Me So Michelle gets freaky

Okay, so Media Matters gets one right every now and then:


From Michelle Malkin’s November 10 column:

“[A]s New York Times editorial writer Adam Cohen seemed to suggest in a derisive profile of Jindal, minority conservatives are regarded by the mainstream media elite as “freakish” — no matter how impressive their resumes or resounding their electoral victories or moving their personal stories are.”

From Cohen’s October 12, 2003 New York Times “Editorial Observer” titled “A New Kind of Minority Is Challenging Louisiana’s Racial Conventions:”

“California’s new governor [Arnold Schwarzenegger] has been grabbing all the headlines, but Mr. Jindal’s odyssey has been nearly as remarkable.

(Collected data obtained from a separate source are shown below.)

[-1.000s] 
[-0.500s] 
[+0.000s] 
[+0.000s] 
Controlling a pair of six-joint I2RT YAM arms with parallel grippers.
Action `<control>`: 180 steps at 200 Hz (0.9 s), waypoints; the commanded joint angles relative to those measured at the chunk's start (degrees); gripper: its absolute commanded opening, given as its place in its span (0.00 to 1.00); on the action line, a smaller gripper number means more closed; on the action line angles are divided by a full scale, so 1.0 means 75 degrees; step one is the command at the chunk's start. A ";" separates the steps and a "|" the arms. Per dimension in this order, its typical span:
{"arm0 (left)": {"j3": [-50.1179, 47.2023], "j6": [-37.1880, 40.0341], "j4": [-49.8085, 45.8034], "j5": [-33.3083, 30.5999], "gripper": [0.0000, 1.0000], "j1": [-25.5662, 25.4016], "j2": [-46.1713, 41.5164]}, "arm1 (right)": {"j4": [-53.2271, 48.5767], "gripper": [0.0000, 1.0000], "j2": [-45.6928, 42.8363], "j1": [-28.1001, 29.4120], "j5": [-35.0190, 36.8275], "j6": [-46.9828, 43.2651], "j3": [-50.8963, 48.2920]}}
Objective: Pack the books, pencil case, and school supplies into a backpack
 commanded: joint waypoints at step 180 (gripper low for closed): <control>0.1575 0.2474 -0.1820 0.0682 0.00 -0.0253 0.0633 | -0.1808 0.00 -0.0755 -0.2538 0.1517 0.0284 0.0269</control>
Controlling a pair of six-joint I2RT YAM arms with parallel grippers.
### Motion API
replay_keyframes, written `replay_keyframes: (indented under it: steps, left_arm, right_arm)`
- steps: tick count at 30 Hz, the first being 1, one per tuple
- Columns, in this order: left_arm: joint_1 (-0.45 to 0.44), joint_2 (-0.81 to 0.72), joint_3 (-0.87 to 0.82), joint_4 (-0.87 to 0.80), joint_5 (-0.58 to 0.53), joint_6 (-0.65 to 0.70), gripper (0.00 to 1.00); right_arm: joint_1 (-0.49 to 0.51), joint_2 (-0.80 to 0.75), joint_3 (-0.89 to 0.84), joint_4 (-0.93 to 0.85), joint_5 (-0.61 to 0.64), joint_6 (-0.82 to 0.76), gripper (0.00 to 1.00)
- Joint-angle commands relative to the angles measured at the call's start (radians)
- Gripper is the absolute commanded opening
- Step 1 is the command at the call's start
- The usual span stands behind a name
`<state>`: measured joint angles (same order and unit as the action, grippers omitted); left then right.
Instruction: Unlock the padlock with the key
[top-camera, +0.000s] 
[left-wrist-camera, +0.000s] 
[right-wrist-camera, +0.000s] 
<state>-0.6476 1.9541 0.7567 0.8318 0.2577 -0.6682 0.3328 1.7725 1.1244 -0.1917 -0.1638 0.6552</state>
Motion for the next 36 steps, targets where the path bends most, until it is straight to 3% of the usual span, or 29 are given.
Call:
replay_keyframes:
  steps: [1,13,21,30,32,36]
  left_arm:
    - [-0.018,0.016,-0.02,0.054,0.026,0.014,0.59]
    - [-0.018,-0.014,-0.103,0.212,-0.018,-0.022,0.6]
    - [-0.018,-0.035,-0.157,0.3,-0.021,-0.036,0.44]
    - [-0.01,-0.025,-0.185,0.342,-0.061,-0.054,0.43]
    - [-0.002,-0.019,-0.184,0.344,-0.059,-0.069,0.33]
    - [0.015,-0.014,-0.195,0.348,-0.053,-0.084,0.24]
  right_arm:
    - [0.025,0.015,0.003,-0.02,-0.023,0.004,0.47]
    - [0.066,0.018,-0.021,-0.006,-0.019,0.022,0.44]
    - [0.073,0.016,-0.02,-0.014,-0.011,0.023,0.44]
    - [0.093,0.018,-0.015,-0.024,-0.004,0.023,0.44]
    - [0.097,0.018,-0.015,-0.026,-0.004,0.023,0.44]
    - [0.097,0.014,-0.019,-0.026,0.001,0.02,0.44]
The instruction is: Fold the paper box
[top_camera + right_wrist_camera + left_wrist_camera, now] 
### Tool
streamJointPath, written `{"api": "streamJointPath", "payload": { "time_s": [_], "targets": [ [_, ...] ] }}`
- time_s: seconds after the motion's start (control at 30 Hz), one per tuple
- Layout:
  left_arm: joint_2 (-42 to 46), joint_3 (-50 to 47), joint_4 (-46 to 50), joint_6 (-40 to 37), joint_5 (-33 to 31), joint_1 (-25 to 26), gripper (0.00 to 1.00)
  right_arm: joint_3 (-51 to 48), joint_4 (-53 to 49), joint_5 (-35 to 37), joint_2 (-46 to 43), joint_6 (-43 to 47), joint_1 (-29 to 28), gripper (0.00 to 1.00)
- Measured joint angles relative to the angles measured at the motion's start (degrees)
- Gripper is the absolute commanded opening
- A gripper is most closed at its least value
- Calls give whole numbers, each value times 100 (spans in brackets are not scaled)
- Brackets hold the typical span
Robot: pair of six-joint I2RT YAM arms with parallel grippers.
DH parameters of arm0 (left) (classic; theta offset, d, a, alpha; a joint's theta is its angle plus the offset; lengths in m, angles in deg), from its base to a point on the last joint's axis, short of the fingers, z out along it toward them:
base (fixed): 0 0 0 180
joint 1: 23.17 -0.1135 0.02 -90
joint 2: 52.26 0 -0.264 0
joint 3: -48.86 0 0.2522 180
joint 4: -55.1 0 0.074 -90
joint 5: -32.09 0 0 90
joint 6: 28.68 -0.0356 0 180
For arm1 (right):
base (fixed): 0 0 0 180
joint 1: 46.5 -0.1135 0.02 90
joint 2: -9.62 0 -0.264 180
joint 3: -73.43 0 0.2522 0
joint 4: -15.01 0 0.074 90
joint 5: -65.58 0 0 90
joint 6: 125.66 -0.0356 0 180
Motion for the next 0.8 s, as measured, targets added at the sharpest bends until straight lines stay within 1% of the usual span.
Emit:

At the age of 32, he has an almost freakishly impressive resume: at 24, he was running Louisiana’s hospital system. But perhaps more notable, in a state where an ex-Ku Klux Klan grand wizard, David Duke, made a real run for the governor’s office, Mr. Jindal is the dark-skinned son of immigrants from India.”

Malkin is going to become a serious embarrassment to the right if she doesn’t learn to stop playing fast-and-loose with the facts. I realize a lot of you like her stuff – although I’m skeptical that she’d be as well-received if she looked like Bob Novak – but she’s not only a historical ignoramus who doesn’t do her homework, those who remember her response to my debate challenge know that she has a dishonest streak as well. “Freakishly impressive” is a complimentary adjective, as Randy Moss and Jevon Kearse, two NFL pro-bowlers of whom have been known as “The Freak”, would testify.

Sure, it’s true that the legacy media is troubled by minority conservatives, as they don’t want blacks, gays, Asians and Jews riding the freedom train off the left-liberal plantation. And because it’s true, it’s totally unnecessary to stretch twist a quote in order to prove the point, unless your idea of research for a column is limited to mining Lexis Nexis.